Metal with melody
Two-20-Two blends heaviness and harmony
There’s a certain thing that happens when a band forms, they say. A certain spark or chemistry is present at birth if the band is going to be worth its salt.
Two years ago, Rob Basine, a guitarist with an East Coast heritage and “Southern rock blues” musical roots, put an ad in the paper. He wanted to start a band. The ad caught the eye of Matt Smothers, a long-time drummer, music teacher and Stockton, Calif., native.
“But I was with another band,” Smothers says.
Still, he answered the ad. He and Basine hooked up and played together for a couple of hours and hit it off. He asked Basine to join his cover band, Feed the Fish, which went on to enjoy a sort of flirtation with its newest member before disbanding completely.
But that was hardly the end of the affair. A few months later, Smothers and another former Feed the Fish member, bassist Gus Caba, called up Basine. They formed Two-20-Two—named after Feb. 22, 2000, the date the name was chosen—and started to write their own hard, but not quite heavy, metal tunes.
And then came the spark. The chemistry. The energy.
“I see [being in] a band as dating that many people,” Basine says. “I have two girlfriends.
“Only we’re not having sex,” Smothers quickly interjects.
What they are having, however, is one wild, impassioned rock music ride. They’ve played nearly 60 shows in the last year, says Caba, a second-generation musician who doubles as the band’s bassist and vocalist. And they’re far from worn-out. Regardless of the scene, the vibe or the size of the crowd, Two-20-Two is determined to give the audience its money’s worth.

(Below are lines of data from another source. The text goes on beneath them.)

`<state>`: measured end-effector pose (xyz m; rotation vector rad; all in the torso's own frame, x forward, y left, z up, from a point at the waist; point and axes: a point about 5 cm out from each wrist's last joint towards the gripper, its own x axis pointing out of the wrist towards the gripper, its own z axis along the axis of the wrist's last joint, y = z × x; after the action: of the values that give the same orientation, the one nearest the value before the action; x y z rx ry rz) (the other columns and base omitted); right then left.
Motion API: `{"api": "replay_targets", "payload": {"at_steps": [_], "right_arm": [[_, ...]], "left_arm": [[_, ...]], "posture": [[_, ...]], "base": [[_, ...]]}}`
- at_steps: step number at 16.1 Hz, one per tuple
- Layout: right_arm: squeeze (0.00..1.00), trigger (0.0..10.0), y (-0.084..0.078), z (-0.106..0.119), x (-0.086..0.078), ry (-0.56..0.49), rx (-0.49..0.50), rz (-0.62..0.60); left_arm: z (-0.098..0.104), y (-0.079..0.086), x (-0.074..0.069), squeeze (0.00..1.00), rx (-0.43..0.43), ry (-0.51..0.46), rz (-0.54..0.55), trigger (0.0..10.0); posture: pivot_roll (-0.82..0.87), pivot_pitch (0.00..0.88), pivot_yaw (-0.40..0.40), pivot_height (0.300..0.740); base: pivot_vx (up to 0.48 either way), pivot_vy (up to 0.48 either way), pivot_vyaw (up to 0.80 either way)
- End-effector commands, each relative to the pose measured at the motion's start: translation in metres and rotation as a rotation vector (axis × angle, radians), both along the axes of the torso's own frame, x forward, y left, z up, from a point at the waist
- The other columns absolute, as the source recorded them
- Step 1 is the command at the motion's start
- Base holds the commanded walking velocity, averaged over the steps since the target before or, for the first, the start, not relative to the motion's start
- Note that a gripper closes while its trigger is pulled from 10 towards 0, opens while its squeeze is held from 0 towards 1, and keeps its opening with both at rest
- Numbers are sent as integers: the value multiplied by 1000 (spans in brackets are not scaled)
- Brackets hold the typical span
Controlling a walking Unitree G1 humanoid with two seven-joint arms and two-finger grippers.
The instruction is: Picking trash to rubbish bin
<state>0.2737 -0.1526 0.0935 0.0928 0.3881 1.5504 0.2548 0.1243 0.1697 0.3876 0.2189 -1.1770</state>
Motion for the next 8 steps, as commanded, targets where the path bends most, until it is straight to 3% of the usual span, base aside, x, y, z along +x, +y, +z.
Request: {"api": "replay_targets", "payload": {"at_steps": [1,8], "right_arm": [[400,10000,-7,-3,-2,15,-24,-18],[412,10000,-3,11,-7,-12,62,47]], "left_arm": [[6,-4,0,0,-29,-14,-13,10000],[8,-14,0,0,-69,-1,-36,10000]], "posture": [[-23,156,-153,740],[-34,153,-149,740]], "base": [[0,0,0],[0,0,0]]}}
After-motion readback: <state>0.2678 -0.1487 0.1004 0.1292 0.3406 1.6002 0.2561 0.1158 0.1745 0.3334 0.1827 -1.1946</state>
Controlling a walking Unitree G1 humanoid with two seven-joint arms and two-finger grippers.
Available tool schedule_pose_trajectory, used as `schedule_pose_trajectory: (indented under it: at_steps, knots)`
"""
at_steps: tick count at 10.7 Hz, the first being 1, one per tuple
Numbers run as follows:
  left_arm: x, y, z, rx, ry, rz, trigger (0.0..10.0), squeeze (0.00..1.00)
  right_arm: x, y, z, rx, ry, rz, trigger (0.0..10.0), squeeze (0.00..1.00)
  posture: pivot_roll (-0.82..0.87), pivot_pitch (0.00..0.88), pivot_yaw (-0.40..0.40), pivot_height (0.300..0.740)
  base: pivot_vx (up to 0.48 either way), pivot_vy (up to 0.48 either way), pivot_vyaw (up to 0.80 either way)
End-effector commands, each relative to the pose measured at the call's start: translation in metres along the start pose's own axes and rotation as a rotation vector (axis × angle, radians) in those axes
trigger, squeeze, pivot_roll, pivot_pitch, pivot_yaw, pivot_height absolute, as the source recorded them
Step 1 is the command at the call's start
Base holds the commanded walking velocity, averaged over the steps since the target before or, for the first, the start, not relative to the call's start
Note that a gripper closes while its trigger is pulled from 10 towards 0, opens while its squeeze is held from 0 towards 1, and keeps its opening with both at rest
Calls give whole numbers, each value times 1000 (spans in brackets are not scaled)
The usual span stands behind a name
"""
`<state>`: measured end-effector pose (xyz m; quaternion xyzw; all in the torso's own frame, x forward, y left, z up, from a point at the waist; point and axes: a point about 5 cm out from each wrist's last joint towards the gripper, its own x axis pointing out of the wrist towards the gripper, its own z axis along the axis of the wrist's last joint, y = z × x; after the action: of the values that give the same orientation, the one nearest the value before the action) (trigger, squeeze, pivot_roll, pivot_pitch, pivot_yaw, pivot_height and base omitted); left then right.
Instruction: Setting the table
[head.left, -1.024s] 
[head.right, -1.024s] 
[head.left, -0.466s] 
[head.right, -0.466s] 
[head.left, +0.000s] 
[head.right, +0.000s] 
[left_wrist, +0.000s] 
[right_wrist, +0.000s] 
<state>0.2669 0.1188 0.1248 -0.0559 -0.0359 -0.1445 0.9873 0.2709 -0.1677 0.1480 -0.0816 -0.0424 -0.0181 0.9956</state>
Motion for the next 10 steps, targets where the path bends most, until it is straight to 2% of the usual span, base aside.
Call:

“We always get excited to play if it’s three or 300,” Caba says.
A touch of theatrical costuming doesn’t hurt. Basine, known to me as “that scary vampire guy” before our interview, slips on vampire teeth and white contacts for shows.
“It’s all in the name of shameless stage theatrics,” Basine says with a conspiratorial smile. “It’s so diametrically opposed to my personality.”
While he brings an element of visual outrageousness to the stage, Basine is in fact the one least willing to attach the descriptor “metal” to Two-20-Two’s name.
“Rob hates the term ‘metal band,’ “ Caba says.
“I play Southern rock riffs in a metal context,” Basine explains.
The guys also note that the presence of “high harmony vocals” helps keep them on the melodic side of rock. Smothers and Caba do harmony vocals together, sometimes throughout an entire song.
“We’re such a heavy band, but the vocals make it melodic,” Smothers says.
Basine also says that the bandmates’ diverse musical backgrounds and tastes keep Two-20-Two from being pegged too definitively. Caba and Smothers are enthusiastic Kiss fans; Basine loves Led Zeppelin. Both musical influences are certainly present in Two-20-Two’s music but are far from dominant within their hard-driven and melodic musical framework.
“We all have very different ideas of what great bands are,” Basine says. “Diversity is the mother of creation. … You can’t say what we are until you see us.”
And once those unique styles and personalities work themselves into Two-20-Two’s heavy but harmonious tunes, something happens. That spark, present at the band’s birth, becomes one crazy, magical affair.